4. Der im Video dokumentierte Zustand der
Leichen läßt Rückschlüsse auf den Verlauf des Feuers zu.
Festzustellen ist, daß die im Eingangsbereich gefundene Leiche
des Sylvio Amoussou deutlich sichtbar die stärksten Verkohlungen
aufweist. Auch die Leichen der im zweiten Stock, in dem Eckzimmer
Konstinstraße/ Hof (4.2.1.1.), gefundenen Francoise Makodila und
des 3-jährigen Jean-Daniel Makodila weisen stärkere
Verbrennungen und Verkohlungen auf als die im Eckzimmer Hof/ Fa.

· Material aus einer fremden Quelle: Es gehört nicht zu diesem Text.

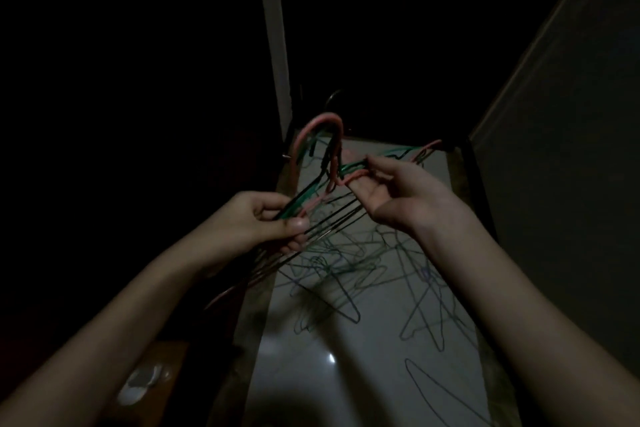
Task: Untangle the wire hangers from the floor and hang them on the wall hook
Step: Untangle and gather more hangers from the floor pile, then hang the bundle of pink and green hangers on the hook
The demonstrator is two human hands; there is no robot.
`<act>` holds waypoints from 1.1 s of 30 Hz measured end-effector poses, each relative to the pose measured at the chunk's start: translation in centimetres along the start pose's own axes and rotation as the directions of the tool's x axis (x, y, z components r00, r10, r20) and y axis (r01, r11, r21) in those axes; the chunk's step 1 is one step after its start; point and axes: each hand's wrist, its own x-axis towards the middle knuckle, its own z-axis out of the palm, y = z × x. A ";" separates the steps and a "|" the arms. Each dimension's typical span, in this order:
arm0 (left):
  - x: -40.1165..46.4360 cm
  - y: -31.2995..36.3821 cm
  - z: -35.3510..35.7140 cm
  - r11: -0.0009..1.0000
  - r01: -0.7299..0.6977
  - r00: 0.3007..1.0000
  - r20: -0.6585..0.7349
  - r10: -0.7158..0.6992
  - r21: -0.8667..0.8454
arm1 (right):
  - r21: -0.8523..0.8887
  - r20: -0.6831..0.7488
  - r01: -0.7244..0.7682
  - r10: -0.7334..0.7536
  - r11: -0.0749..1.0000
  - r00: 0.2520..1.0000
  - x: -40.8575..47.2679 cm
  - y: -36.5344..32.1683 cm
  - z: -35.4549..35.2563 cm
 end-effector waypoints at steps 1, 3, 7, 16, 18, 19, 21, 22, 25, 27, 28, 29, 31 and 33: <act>-1.2 1.9 -0.3 1.000 -0.006 1.000 -0.018 0.006 0.005 | -0.013 0.018 -0.010 0.010 1.000 1.000 -1.5 -0.5 1.6; -3.5 5.4 -1.1 1.000 -0.024 0.998 -0.056 0.025 0.019 | -0.039 0.070 -0.034 0.037 0.999 0.997 -4.2 -1.2 4.6; -9.0 11.2 -2.2 0.994 -0.059 0.987 -0.145 0.072 0.097 | -0.121 0.171 -0.078 0.099 0.990 0.980 -9.3 -1.3 9.6; -24.1 20.4 -5.7 0.988 -0.039 0.918 -0.385 0.093 0.146 | -0.231 0.335 -0.193 0.264 0.954 0.905 -19.1 2.9 19.4; -27.6 21.7 -6.5 0.988 -0.023 0.897 -0.433 0.088 0.153 | -0.250 0.383 -0.233 0.317 0.940 0.868 -21.4 4.4 21.3; -29.3 22.3 -6.7 0.987 -0.016 0.882 -0.463 0.089 0.159 | -0.259 0.399 -0.251 0.340 0.933 0.851 -22.4 5.1 22.2; -32.7 23.2 -7.1 0.986 -0.006 0.845 -0.526 0.094 0.167 | -0.281 0.422 -0.284 0.384 0.917 0.821 -24.7 6.6 23.7; -34.3 23.6 -7.2 0.985 0.002 0.825 -0.557 0.096 0.172 | -0.304 0.429 -0.296 0.407 0.906 0.806 -25.7 7.3 24.4; -38.7 24.1 -7.5 0.985 0.017 0.770 -0.630 0.098 0.174 | -0.373 0.441 -0.321 0.471 0.870 0.764 -28.6 9.6 26.3; -41.4 24.2 -7.9 0.986 0.014 0.725 -0.680 0.106 0.168 | -0.416 0.447 -0.344 0.519 0.842 0.728 -30.1 11.2 27.6; -42.7 24.2 -8.1 0.987 0.008 0.697 -0.709 0.108 0.159 | -0.434 0.454 -0.355 0.542 0.828 0.707 -30.7 12.0 28.2; -43.8 24.3 -8.4 0.989 0.000 0.669 -0.735 0.111 0.148 | -0.450 0.460 -0.363 0.561 0.816 0.688 -31.3 12.8 28.7; -46.0 24.4 -8.9 0.990 0.007 0.616 -0.780 0.109 0.144 | -0.486 0.459 -0.361 0.585 0.795 0.669 -32.2 14.3 29.9; -48.0 24.7 -9.4 0.988 0.021 0.570 -0.814 0.117 0.156 | -0.522 0.461 -0.349 0.602 0.778 0.652 -33.1 15.9 31.2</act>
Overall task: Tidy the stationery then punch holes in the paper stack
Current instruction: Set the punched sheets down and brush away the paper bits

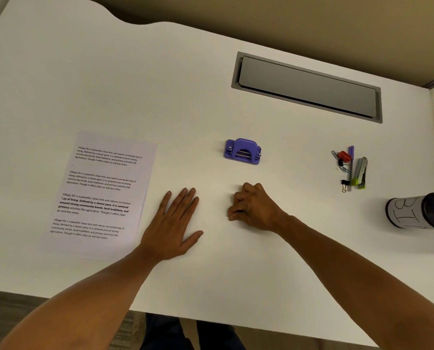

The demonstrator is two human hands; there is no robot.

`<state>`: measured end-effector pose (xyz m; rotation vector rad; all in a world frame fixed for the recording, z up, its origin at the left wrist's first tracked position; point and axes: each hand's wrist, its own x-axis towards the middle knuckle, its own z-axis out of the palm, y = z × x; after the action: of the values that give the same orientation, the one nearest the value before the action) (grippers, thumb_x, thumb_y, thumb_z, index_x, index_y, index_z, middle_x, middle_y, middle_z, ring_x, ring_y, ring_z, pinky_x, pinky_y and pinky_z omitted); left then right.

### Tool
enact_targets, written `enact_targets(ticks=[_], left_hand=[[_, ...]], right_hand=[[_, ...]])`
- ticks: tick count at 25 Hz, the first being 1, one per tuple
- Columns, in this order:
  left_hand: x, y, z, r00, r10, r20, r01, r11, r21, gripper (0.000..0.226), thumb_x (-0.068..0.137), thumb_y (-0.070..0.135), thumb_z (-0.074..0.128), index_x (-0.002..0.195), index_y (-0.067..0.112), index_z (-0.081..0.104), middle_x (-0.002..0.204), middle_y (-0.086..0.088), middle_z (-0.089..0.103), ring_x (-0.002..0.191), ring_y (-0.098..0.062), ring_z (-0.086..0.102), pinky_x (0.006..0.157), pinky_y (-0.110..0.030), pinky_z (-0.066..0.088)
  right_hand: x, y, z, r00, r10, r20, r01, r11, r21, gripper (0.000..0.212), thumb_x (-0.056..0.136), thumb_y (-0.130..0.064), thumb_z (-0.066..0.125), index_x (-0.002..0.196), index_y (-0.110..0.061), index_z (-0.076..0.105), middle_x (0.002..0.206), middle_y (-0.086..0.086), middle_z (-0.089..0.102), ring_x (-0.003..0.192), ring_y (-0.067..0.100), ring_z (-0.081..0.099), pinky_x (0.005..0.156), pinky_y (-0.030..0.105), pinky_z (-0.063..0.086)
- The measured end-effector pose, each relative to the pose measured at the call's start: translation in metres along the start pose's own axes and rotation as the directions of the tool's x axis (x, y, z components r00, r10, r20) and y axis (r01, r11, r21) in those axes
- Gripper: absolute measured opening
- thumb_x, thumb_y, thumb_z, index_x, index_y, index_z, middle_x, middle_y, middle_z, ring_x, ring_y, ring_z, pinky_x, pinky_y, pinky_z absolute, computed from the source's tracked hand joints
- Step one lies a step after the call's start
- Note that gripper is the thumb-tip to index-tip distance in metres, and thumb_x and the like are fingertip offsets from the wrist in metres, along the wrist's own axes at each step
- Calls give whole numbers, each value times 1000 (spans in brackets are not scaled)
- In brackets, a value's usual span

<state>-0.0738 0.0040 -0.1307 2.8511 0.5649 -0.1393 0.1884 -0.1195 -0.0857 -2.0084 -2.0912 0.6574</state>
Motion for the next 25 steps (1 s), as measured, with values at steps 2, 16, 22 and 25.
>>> enact_targets(ticks=[2,16,22,25], left_hand=[[0,0,-2,1000,-2,9,2,1000,-4,84,94,63,33,158,12,14,168,-7,6,156,-24,6,125,-54,15],[-5,-5,4,1000,13,-8,-13,1000,-21,84,93,63,33,157,11,15,168,-7,9,156,-24,11,124,-55,18],[-2,-7,9,999,45,-25,-46,998,-32,87,90,63,34,156,8,20,167,-8,14,155,-25,17,124,-56,16],[-1,-7,5,999,44,-21,-45,999,-26,86,90,62,35,155,7,23,167,-9,16,154,-26,19,124,-56,17]], right_hand=[[-7,-11,8,997,55,-61,-58,997,-55,8,91,-33,68,88,-29,74,86,-10,65,86,20,55,74,35,36],[-159,15,-94,143,983,-114,185,86,979,25,100,-16,56,84,-27,71,78,-12,62,73,7,58,56,20,45],[-233,84,-128,-388,879,-277,-205,211,956,12,95,-23,64,100,-16,72,93,-6,70,96,13,66,92,28,54],[-245,114,-130,-448,841,-303,-372,133,919,19,91,-21,68,106,-12,75,99,3,74,98,22,70,95,35,56]])
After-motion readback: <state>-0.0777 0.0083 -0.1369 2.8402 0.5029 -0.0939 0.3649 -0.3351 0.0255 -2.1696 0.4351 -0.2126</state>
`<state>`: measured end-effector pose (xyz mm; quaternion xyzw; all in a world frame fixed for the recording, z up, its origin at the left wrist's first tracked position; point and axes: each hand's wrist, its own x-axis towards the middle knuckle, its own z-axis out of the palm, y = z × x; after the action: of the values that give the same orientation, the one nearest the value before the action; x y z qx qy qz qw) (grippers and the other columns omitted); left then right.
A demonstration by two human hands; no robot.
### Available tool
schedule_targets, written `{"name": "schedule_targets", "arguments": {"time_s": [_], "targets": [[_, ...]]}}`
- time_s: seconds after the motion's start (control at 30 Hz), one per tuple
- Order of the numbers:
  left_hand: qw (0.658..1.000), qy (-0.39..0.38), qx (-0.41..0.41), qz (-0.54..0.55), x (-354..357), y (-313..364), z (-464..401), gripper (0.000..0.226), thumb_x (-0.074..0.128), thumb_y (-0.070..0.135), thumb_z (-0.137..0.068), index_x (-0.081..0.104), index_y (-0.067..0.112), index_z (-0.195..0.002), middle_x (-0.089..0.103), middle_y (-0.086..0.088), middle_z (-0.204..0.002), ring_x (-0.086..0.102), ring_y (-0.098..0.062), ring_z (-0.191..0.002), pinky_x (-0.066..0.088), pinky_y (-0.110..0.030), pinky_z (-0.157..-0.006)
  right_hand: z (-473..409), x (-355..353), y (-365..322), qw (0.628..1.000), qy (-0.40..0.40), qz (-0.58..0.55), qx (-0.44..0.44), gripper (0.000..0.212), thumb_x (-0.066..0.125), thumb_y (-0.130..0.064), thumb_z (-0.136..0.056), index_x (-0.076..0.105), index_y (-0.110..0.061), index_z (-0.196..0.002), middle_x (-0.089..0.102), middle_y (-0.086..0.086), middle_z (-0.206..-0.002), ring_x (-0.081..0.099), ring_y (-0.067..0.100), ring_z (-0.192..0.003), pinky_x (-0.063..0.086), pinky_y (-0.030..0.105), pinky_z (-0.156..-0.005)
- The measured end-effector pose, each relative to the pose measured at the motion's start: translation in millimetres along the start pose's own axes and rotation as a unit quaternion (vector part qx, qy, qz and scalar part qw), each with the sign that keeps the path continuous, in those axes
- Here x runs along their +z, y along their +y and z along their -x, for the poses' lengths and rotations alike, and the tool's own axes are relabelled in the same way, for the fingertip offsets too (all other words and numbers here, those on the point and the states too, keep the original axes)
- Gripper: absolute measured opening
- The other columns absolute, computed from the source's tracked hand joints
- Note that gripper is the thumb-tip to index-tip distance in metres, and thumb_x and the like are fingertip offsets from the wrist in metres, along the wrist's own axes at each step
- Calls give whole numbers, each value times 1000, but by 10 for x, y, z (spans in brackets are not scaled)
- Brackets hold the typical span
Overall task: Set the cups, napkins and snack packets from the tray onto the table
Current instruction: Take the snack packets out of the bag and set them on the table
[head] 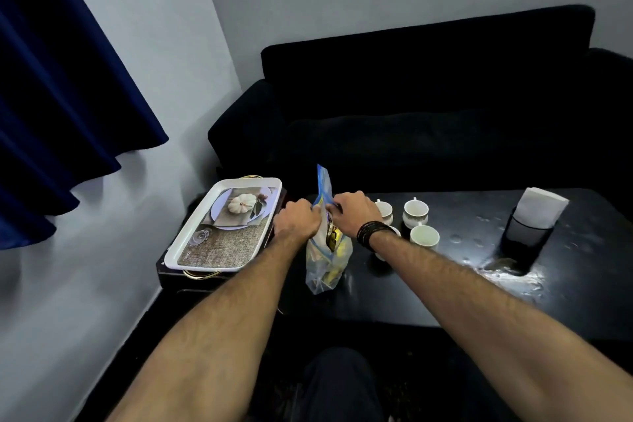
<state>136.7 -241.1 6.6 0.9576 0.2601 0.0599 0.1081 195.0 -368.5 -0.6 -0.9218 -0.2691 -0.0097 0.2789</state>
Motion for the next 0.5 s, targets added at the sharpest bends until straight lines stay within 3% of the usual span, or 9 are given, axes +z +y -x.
{"name": "schedule_targets", "arguments": {"time_s": [0.07,0.13,0.23,0.33,0.43,0.5], "targets": [[999,22,1,-25,2,21,5,41,37,41,-97,65,10,-97,69,-11,-98,64,-29,-84,50,-36,-76,-11,-28,39,998,43,17,37,27,50,-34,-90,63,-13,-80,67,14,-90,66,38,-87,48,36,-68],[997,46,-49,-23,-34,-2,18,36,39,34,-94,66,9,-94,66,-8,-87,65,-29,-81,49,-35,-73,-41,-106,141,990,81,12,113,28,51,-29,-86,68,-8,-93,68,19,-100,66,40,-96,52,38,-76],[987,67,-143,-2,-132,-161,5,33,43,30,-93,67,10,-102,69,-11,-95,61,-26,-79,42,-33,-69,-66,-226,381,970,111,-5,215,26,53,-20,-80,68,-6,-96,67,19,-104,66,41,-98,52,39,-77],[987,76,-144,-8,-169,-273,-20,32,42,29,-94,66,10,-103,66,-8,-89,58,-24,-77,40,-31,-67,-68,-251,486,967,111,4,230,18,53,-19,-79,66,-8,-85,68,16,-97,67,39,-90,46,35,-68],[989,72,-128,9,-193,-228,2,37,41,32,-95,65,7,-107,67,-13,-97,65,-32,-89,41,-35,-72,-81,-250,462,970,86,-4,229,24,53,-24,-84,67,-8,-95,67,17,-103,66,39,-96,49,37,-75],[993,52,-109,13,-196,-169,30,43,42,41,-94,65,6,-105,67,-13,-99,65,-33,-92,44,-35,-74,-79,-281,410,977,25,-31,208,29,60,-31,-82,65,-9,-101,66,14,-105,65,37,-98,51,37,-77]]}}
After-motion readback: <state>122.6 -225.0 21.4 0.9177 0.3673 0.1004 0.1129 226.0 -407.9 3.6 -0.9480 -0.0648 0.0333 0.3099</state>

Brüggen (4.2.1.3.) gefundenen 4 Leichen. Die Leiche des Rabia El
Omari ist vom Feuer verschont geblieben, sie ist vollständig
bekleidet und lediglich verrußt.
Der Zustand der Leiche des Sylvio Amoussou läßt den Schluß zu,
daß er dem intensivsten Brandgeschehen ausgesetzt war. Mit dem
von der Staatsanwaltschaft angenommenen kurzen Brandverlauf im
Holzvorbau -nach dem es hier erst in der Schlußphase durch
herabfallende Treppenteile begonnen haben soll, zu brennen-
läßt sich dies nicht vereinbaren. Der Zustand der Leichen der
Francoise Makodila-die wahrscheinlich als erste über Notruf das
Feuer meldete- und ihres kleinen Sohnes Jean-Daniel weist
daraufhin, daß das Feuer sehr früh die Wohnung Makodila
erreichte. Auch in diesem Punkt der Beweisaufnahme spricht nichts
dafür, daß das Feuer aus der rechten Wohnung im 2. Stock, der
Wohnung der Familie El Omari, in die angeblich der
Durchbrand sehr früh erfolgt sein soll, durch die
Trennmauern in die Nachbarwohnung Makodila drang. Es ist nur
denkbar, daß das Feuer in einer frühen Phase über das
Treppenhaus in die Wohnung Makodila drang.